Problem details =>
From the records below, copy out exactly the lines from the one containing "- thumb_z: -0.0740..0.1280" to the one containing "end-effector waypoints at", both included. Add nothing else.

(Stored data)
◆ ◆ ◆ ◆

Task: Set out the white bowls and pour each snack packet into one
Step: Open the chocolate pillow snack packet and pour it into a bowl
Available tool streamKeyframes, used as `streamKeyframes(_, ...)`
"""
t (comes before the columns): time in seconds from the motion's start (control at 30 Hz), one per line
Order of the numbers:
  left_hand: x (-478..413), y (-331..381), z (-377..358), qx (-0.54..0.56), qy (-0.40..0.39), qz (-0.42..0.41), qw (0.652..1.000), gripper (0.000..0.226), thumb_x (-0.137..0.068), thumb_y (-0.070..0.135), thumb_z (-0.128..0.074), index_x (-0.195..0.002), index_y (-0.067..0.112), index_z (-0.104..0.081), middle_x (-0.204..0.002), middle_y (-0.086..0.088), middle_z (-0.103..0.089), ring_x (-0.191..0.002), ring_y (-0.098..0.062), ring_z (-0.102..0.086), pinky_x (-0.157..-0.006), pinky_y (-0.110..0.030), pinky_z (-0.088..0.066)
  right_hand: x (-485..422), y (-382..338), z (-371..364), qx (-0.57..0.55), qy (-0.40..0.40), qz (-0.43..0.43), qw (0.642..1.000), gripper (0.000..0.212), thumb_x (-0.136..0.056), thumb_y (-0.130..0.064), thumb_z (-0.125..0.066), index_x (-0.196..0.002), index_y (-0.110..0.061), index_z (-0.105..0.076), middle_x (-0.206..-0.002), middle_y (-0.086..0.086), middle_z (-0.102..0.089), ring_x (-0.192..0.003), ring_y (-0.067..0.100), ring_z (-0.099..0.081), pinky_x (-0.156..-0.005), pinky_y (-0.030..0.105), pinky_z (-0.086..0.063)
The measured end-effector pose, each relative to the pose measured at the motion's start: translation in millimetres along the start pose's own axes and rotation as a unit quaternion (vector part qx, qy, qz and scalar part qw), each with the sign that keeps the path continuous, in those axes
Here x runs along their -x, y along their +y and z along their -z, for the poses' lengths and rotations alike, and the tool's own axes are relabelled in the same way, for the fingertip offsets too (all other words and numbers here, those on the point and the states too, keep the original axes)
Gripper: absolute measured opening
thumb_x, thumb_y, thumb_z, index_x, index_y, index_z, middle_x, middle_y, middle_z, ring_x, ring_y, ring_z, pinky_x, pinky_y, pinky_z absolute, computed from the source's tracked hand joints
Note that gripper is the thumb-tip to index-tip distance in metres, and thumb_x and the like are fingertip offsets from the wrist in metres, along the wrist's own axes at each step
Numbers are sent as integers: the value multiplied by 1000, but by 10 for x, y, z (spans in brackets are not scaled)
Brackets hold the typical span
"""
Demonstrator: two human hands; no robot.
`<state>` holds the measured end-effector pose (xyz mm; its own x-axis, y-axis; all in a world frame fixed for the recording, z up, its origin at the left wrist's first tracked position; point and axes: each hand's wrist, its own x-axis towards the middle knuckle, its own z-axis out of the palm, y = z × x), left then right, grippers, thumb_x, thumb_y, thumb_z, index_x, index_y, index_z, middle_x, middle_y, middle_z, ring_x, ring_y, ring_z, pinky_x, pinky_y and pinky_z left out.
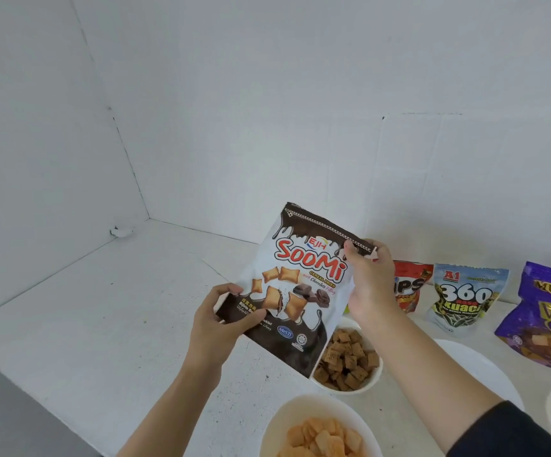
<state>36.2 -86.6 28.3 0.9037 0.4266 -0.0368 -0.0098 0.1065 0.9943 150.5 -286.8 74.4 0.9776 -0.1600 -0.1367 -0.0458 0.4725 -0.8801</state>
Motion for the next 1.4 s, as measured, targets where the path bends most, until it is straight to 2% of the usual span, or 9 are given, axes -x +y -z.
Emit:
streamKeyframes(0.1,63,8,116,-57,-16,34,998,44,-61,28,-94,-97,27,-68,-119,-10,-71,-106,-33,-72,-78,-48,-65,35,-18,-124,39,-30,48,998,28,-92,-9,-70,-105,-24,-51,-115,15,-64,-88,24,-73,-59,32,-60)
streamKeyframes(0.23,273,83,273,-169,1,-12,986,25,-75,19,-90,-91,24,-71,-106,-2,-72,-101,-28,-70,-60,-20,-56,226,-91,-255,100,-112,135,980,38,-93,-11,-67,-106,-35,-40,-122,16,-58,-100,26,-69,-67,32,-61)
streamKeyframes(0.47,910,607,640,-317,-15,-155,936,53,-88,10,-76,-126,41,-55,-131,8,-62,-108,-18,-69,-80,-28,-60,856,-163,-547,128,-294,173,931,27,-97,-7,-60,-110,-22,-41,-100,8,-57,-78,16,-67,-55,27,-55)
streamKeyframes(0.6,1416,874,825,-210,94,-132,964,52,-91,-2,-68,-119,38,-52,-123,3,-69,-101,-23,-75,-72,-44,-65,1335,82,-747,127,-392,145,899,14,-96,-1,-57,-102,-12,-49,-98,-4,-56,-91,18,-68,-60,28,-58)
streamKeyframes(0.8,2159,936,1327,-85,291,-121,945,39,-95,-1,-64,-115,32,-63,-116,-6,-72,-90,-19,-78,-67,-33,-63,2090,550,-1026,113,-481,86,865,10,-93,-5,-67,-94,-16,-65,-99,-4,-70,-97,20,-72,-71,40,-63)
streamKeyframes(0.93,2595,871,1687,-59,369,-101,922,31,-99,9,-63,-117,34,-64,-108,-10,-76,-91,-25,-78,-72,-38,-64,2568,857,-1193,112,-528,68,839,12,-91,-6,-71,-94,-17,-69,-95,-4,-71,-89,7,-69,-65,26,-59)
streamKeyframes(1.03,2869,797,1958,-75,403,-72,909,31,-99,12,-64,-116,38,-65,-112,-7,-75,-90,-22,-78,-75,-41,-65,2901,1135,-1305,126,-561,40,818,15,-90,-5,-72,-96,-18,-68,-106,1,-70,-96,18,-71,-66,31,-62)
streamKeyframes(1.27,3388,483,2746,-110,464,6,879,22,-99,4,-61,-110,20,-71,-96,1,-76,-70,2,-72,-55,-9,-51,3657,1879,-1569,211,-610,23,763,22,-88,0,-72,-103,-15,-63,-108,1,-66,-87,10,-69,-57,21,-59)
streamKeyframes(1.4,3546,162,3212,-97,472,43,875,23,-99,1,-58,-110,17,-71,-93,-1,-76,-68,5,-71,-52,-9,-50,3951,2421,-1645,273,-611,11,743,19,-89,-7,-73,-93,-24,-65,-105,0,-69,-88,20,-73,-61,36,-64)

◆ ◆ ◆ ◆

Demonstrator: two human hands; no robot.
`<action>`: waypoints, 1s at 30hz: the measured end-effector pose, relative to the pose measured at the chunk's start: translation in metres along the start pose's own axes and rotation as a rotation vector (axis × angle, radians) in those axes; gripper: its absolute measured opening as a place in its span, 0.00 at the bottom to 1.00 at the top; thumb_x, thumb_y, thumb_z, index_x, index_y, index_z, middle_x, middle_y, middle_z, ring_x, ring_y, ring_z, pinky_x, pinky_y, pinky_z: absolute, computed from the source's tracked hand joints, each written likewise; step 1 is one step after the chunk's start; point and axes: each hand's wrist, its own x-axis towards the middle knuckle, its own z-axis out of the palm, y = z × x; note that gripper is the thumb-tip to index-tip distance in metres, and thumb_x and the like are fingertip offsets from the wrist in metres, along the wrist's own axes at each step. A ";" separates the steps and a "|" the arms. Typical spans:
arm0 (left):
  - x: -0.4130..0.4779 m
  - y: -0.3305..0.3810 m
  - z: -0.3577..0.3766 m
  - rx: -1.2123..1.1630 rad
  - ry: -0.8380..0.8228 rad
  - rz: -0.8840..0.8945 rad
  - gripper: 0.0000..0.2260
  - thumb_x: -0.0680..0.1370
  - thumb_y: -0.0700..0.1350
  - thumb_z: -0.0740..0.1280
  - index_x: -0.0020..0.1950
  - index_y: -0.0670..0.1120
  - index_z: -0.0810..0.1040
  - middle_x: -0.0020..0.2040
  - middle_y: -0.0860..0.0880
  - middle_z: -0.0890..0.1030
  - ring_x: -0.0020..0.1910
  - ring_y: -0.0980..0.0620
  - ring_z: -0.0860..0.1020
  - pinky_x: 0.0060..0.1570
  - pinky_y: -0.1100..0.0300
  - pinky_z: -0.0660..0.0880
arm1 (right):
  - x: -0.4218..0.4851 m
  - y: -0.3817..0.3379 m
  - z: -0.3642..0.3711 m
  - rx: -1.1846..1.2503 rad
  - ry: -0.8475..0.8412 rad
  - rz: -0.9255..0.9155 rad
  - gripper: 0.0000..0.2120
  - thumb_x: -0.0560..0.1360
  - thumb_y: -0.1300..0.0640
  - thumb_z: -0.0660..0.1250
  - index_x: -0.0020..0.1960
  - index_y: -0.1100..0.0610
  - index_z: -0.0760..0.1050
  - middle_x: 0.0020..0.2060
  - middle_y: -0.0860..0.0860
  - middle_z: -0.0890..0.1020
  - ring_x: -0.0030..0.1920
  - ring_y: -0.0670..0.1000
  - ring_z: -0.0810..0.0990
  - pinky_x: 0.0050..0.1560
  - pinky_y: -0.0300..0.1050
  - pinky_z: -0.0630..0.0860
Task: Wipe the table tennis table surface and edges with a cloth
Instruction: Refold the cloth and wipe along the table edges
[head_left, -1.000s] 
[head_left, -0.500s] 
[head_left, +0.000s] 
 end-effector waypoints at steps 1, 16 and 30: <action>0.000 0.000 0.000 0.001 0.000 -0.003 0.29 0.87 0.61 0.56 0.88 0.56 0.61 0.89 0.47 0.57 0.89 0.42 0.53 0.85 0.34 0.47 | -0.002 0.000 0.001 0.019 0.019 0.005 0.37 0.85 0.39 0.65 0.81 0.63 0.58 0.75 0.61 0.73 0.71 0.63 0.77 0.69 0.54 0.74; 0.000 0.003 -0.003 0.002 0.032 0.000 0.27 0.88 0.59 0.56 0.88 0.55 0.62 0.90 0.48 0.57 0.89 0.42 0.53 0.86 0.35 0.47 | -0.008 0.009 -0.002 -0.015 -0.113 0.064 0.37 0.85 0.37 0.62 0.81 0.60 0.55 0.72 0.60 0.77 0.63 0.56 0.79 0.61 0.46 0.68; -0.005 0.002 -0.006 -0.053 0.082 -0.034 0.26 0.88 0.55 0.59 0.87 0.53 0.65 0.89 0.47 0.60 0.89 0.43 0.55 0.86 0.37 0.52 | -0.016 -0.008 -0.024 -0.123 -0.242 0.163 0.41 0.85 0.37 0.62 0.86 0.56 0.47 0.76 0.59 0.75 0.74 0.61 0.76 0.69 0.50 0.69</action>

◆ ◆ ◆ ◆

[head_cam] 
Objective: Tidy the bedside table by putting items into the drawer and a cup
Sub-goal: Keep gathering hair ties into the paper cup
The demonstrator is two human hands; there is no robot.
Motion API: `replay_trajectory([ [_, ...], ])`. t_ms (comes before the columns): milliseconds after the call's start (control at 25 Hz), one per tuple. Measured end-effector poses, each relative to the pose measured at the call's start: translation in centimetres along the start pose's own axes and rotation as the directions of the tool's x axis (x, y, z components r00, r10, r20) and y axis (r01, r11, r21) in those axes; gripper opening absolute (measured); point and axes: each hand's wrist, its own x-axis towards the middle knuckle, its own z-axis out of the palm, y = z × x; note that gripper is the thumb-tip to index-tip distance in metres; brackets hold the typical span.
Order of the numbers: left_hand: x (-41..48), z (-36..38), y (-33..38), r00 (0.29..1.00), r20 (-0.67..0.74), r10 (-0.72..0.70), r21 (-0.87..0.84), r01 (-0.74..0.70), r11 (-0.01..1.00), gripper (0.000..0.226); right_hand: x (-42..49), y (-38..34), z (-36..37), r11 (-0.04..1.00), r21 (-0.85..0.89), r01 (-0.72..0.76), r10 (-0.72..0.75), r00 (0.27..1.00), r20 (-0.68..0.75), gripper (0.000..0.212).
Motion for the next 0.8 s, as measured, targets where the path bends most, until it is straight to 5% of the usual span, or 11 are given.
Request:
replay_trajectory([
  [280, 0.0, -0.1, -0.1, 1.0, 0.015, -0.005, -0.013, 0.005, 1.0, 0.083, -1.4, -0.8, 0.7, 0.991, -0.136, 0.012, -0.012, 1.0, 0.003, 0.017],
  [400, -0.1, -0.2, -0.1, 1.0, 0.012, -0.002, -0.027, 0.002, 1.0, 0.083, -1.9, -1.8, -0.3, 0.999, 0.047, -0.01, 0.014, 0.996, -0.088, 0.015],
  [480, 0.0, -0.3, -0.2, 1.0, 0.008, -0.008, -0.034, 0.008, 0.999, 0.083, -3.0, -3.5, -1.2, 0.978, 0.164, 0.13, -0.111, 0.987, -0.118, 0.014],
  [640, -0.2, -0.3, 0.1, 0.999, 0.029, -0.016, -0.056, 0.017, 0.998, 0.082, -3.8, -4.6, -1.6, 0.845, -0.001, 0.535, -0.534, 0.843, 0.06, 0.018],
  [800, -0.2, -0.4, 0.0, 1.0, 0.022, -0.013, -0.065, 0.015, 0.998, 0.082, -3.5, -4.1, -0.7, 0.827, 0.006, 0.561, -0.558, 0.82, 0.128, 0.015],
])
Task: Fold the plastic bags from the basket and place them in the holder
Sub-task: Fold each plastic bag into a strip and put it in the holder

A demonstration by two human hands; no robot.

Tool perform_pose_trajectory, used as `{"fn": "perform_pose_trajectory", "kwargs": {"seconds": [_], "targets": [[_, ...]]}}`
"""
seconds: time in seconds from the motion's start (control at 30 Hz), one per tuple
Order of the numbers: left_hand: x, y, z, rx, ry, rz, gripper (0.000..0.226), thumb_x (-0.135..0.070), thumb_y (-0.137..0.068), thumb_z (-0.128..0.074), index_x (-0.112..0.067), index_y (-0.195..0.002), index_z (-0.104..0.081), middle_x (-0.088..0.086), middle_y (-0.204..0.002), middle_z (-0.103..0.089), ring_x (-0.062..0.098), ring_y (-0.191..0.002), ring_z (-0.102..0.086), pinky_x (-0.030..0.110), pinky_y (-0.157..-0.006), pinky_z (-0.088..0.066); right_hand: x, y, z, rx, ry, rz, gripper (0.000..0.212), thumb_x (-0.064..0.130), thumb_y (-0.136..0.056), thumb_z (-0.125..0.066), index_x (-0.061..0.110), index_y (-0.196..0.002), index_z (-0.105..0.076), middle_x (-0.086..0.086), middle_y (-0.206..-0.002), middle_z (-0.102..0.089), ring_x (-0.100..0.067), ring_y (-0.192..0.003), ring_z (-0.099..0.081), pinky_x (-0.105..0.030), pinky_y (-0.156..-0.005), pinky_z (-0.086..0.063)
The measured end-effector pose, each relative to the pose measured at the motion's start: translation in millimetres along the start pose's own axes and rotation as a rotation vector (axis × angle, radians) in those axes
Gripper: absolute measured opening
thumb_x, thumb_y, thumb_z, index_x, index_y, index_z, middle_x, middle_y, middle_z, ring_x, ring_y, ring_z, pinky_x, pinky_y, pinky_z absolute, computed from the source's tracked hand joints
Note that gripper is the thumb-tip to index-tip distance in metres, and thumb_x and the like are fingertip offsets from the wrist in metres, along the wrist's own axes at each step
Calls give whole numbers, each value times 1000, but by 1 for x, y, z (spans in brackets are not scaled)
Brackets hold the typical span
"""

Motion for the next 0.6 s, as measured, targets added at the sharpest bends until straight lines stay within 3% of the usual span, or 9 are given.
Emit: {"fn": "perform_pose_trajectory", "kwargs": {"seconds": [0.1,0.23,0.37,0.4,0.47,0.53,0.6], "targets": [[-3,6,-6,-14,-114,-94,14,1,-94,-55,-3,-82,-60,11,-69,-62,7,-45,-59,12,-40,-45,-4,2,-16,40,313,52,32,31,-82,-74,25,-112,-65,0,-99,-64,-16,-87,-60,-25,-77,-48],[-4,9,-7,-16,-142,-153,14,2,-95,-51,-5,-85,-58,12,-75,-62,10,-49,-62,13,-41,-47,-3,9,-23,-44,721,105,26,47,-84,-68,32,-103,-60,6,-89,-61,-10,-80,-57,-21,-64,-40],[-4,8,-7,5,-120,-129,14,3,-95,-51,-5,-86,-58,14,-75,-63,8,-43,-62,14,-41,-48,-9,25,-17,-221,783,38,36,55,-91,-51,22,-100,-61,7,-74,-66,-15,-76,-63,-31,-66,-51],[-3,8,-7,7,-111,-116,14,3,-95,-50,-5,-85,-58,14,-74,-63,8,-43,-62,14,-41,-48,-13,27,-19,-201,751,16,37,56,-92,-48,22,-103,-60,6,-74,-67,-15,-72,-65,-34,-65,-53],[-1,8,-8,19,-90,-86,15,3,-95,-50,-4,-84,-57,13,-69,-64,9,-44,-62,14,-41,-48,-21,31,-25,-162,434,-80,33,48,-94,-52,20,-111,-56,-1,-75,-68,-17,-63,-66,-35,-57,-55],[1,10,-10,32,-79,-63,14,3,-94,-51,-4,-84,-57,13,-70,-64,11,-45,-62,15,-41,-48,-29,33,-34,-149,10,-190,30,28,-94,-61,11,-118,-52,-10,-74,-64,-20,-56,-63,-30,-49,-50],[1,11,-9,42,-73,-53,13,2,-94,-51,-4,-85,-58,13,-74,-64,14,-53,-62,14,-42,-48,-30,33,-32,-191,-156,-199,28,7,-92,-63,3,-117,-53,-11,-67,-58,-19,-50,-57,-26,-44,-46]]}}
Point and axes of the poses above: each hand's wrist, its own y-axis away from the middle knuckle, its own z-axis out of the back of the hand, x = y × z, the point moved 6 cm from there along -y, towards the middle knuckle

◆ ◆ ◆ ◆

Expected answer =>
  - thumb_z: -0.0740..0.1280
  - index_x: -0.0020..0.1950
  - index_y: -0.0670..0.1120
  - index_z: -0.0810..0.1040
  - middle_x: -0.0020..0.2040
  - middle_y: -0.0860..0.0880
  - middle_z: -0.0890..0.1030
  - ring_x: -0.0020..0.1910
  - ring_y: -0.0980..0.0620
  - ring_z: -0.0860..0.1020
  - pinky_x: 0.0060..0.1570
  - pinky_y: -0.1100..0.0300
  - pinky_z: -0.0660..0.0880
arm1 (right):
  - x: -0.4218..0.4851 m
  - y: -0.3817..0.3379 m
  - z: -0.3642..0.3711 m
  - rx: -1.1846..1.2503 rad
  - ry: -0.8475..0.8412 rad
  - rz: -0.9255..0.9155 rad
  - gripper: 0.0000..0.2120
  - thumb_x: -0.0560..0.1360
  - thumb_y: -0.1300..0.0640
  - thumb_z: -0.0660..0.1250
  - index_x: -0.0020..0.1960
  - index_y: -0.1100..0.0610
  - index_z: -0.0760..0.1050
  - middle_x: 0.0020..0.2060
  - middle_y: -0.0860..0.0860
  - middle_z: -0.0890..0.1020
  - ring_x: -0.0030..0.1920
  - ring_y: -0.0670..0.1000
  - ring_z: -0.0810..0.0990
  - pinky_x: 0.0050..0.1560
  - pinky_y: -0.0300..0.1050
  - pinky_z: -0.0630..0.0860
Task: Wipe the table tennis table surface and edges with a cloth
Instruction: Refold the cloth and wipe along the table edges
[head_left, -1.000s] 
[head_left, -0.500s] 
[head_left, +0.000s] 
 end-effector waypoints at steps 1, 16 and 30: <action>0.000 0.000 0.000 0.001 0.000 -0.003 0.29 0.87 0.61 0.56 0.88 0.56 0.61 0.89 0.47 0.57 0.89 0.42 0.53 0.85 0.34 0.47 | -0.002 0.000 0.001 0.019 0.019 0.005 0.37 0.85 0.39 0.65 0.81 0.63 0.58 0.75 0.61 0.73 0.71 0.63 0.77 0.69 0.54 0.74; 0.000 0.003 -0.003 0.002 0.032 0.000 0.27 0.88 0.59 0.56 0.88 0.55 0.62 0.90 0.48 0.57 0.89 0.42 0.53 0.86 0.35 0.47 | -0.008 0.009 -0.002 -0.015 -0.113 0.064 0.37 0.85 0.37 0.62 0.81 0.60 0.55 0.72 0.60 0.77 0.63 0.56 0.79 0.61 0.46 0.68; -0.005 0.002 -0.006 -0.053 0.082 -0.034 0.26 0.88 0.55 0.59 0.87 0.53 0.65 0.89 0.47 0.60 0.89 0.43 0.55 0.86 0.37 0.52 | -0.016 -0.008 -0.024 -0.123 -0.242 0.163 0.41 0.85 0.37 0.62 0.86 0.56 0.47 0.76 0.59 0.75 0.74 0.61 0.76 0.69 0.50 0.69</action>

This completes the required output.